I have goosebumps just writing that. At the time, it was the beginning of the end of our relationship and I was bereft. I may never have found out about him being unfaithful. I’m sure I wouldn’t. So is there a scientific explanation for my dream, or in fact, any basis for pre-recognition in any form, waking or asleep? Well, yes and no. 


If I was to speak to a scientist about it, they may say that I had Unconscious Perception... enough evidence to foresee my boyfriend being unfaithful (infidelity with past girlfriends, late nights, missing in action) but had never consciously processed the information, therefore, I only figured it out in my unconscious state instead, and just happened to act on it. Other neuroscientists who have researched patients with so-called ‘future-sight’ call these sorts of dreams Selection Biased… the dreams seem so real that we choose to believe them and are just lucky if they come true. I’m not sure I would call my dream lucky!! And another explanation is Self-fulfilling Prophecy… making it happen once you have the information. So if that were true, not only would I have purposely thrown myself down the stairs to prove my dream was accurate, but I also would have wanted my boyfriend to be unfaithful to show I was right. Hmmm. I mean I know I like to always be in the right, but that’t taking it a step too far, me thinks.
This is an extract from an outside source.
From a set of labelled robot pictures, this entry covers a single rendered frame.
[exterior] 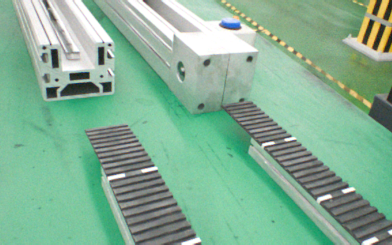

Whatever the explanation, I apologise in advance if you get a weird text from me saying, ‘Avoid eating peanuts today,’ or ‘Don’t use the Northern line, use the Victoria instead!’ I’m not a doom-mongerer and I don’t mean to alarm you, it’s just a gut feeling is all. If my dream from last night is anything to go by, don’t introduce me to a man in his late 50’s with grey shoulder length hair, pale blue eyes and an earring (God forbid!). He’s going to break up with me so he’s not a nice man!